Secondly, one area (or rather one example) where I found myself shaking my head in disagreement was the classic argument that test are important to show skills with the brain surgeon card being played. "I want my surgeon to be qualified. I want her or him to be someone who has passed tests with top marks and who has been assessed with flying colours!" so it goes. The fact that this person has passed tough tests shows that they are ready to perform complex and demanding tasks like brain surgery.

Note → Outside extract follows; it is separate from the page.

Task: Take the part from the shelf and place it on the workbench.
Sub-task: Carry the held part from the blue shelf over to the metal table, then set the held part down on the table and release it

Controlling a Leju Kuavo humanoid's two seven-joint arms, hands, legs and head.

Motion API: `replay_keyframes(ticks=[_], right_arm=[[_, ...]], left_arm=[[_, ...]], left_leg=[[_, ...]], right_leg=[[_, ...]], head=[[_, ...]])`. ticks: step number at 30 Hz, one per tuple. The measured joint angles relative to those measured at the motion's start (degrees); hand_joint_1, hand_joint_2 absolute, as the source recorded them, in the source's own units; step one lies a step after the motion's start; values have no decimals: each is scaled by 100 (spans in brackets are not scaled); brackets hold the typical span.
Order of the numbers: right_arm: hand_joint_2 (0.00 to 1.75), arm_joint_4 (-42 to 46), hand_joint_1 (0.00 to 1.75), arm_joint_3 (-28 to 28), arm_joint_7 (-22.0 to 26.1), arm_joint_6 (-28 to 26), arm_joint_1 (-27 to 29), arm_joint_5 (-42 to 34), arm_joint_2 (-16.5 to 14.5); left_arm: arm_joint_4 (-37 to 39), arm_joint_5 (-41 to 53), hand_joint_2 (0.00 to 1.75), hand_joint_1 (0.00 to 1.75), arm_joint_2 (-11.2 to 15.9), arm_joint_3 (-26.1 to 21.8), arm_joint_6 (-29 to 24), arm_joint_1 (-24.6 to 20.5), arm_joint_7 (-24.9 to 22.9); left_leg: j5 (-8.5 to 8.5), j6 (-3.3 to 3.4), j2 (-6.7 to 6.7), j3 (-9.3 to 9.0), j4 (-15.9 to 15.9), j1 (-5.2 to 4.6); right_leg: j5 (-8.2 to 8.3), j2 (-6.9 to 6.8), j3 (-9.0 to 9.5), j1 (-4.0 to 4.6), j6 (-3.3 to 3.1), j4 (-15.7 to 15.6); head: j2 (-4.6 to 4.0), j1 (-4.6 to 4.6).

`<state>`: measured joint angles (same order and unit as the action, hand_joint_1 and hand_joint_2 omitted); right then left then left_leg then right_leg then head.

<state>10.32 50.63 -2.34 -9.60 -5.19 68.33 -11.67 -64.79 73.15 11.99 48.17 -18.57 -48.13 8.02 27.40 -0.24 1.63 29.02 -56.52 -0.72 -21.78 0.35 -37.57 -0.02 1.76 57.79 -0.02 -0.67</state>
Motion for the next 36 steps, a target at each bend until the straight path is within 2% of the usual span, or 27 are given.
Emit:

However, this example excludes something very important.


Personally, if I were to go to a surgeon, I would not be so concerned with the letters before and after his/her name or the multitude of certificates and awards on display on the walls. I would want to know how often this surgeon had one this procedure before. I would want her/him to reassure me that she/he had done it many times. I would want to know that my surgeon would actually do it and not some trainee doctor or intern. Also, I would be listening to the doctor carefully and watching out for signs of confidence and competence in his her voice and general demeanour. In fact, I would be assessing the surgeon before deciding to let her/him cut me open or not.

Experience - it's more than a score!